I stood there, wilting, with the smoking gun (i.e. syringe) still in my hand! I gestured with it lamely. “I... I... I only squirted a little alcohol at him. I didn't think it would, uhhh.....” I had no defense!

Mom gave me a murderous glare and quickly hustled her little boy upstairs to the bathroom to wash out his wounded eye. Knowing how royally I had just screwed up, I chose to just slink around the cool dimness of the basement, nursing a sudden depression.
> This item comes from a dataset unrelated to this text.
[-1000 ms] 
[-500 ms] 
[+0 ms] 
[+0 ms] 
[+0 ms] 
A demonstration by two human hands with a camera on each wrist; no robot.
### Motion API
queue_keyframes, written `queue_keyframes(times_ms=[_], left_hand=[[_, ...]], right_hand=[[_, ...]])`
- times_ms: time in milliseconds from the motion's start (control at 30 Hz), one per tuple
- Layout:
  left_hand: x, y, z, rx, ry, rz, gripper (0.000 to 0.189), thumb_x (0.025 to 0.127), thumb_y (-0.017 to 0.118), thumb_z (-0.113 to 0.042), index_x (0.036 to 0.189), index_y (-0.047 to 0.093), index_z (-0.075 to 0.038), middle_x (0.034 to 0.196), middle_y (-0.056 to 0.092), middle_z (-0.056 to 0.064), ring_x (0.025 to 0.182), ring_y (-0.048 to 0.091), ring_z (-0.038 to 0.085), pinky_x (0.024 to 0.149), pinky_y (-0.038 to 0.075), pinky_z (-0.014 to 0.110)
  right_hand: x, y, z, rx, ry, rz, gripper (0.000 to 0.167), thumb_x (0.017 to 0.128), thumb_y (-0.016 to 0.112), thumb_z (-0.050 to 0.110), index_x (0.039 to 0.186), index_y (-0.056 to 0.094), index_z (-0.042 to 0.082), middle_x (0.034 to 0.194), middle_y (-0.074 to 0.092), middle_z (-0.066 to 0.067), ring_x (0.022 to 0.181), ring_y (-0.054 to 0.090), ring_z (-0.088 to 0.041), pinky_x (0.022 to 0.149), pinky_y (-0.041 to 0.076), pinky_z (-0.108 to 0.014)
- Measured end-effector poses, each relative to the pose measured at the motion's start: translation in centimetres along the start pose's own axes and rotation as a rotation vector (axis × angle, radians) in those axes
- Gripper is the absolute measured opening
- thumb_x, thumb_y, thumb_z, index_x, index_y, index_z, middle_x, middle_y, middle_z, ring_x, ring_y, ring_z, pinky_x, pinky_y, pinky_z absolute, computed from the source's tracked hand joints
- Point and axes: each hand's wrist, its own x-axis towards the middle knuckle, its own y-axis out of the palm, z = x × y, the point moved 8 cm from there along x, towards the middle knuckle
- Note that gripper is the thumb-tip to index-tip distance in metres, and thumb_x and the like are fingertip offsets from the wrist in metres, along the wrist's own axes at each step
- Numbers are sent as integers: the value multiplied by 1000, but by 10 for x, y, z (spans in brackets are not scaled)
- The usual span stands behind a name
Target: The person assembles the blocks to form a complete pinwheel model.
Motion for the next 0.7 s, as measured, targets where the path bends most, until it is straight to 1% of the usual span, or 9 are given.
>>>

Since Dad worked for Wyeth, Inc., the Sutherland family had several Wyeth products in its bathroom medicine cabinet. One of these was an eye wash solution called Collyrium. It came in a dark blue bottle that even had its own detachable oval cup to be used as a convenient small bowl that could be pressed against the facial orbit around an eye so the head could be tilted backwards while Collyrium worked its magical, soothing wonders to the eyeball. This snazzy little eye cup came attached to the top cap of the Collyrium bottle. But that made

the bottle too tall to fit onto any of the little shelves inside our medicine cabinet. So the eye cup had been removed from the top of the bottle and put on a shelf by itself.

There was another Wyeth product in our medicine cabinet called Sopranol anti-fungal solution. This was a treatment for athletes foot. For some unknown reason, Wyeth chose to market this product in the same color of dark blue bottle that Collyrium came in. Of course, it had a different lable identifying it as Sopranol.

I sulked around the basement long room for about a minute after Mom and Rex left. I could faintly hear Rex blubbering through the floor boards of the bathroom overhead. Then I heard a primal HOWL that raised the hair on the back of my neck! I also heard an, “Oh, NO!” from Mom. I'm thinking, “GEEZUS! Did she poke his eye out?!!” I started shivering with guilt and fear. I was too fearful to go upstairs to find out what happened.

The screams abated after a minute or so and things got quiet. I continued skulking in the basement; horrible scenarios racing through my mind. A few minutes later I heard Mom coming down the basement stairs. She entered the long room and faced me with a reproachful look. But I could see some guilt in her demeaner as well. She had been crying. She explained that in her haste she had confused the Sopranol bottle with the Collyrium and initially bathed Rex's alcohol-abused eye with anti-fungal solution! But subsequent eyecups-full of Collyrium seemed to have the desired effect. Rexie was put to bed for a much-needed nap.

I endured another heartfelt lecture from Mom where she stressed the need for me to be CAREFUL when playing with my little brother and to NOT give in to stupid, impulsive spur-of-the-moment stunts! I stood there in slouched, hangdog posture muttering, “I'm sorry. I KNOW, Mom... I'm SORRY!”

But I guess all's well that ends well.

And, HEY, Brother Rex. I AM sorry you suffersuffered through a double dose of painful chemicals in your eye. But you gotta admit: you've never had a case of athletes eye!